* **Provided entries**:
==============================
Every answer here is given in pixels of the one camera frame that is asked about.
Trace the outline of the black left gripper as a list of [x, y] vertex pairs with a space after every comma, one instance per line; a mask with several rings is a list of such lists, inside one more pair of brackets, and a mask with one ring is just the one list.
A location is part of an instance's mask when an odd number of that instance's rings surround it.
==============================
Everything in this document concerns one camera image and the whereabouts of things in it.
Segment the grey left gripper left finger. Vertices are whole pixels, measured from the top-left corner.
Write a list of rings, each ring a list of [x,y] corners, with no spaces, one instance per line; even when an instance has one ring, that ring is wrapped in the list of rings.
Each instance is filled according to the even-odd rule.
==============================
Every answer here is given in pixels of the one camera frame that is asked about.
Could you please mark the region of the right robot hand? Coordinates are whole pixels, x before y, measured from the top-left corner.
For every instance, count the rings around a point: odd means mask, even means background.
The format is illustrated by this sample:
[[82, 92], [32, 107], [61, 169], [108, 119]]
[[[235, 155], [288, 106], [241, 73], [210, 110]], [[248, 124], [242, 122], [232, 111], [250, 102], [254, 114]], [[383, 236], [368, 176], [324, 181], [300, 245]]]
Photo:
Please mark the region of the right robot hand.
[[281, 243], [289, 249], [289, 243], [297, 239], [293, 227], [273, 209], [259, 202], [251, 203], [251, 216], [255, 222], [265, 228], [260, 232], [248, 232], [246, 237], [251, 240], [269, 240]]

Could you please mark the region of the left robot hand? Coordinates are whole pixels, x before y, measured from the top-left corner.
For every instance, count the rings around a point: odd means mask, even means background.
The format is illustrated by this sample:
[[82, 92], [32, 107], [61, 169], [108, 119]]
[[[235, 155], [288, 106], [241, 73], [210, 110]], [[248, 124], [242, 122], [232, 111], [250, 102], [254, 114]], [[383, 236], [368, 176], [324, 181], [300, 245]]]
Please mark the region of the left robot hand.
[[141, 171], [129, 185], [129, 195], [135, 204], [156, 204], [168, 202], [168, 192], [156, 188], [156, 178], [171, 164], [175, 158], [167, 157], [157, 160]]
==============================
* **Task goal**:
Out of the listing above, reproduce exactly the lines from the one with "Everything in this" up to and including the one with "Segment the grey".

* **Response to the exercise**:
Everything in this document concerns one camera image and the whereabouts of things in it.
Segment the grey left gripper left finger. Vertices are whole pixels, measured from the top-left corner.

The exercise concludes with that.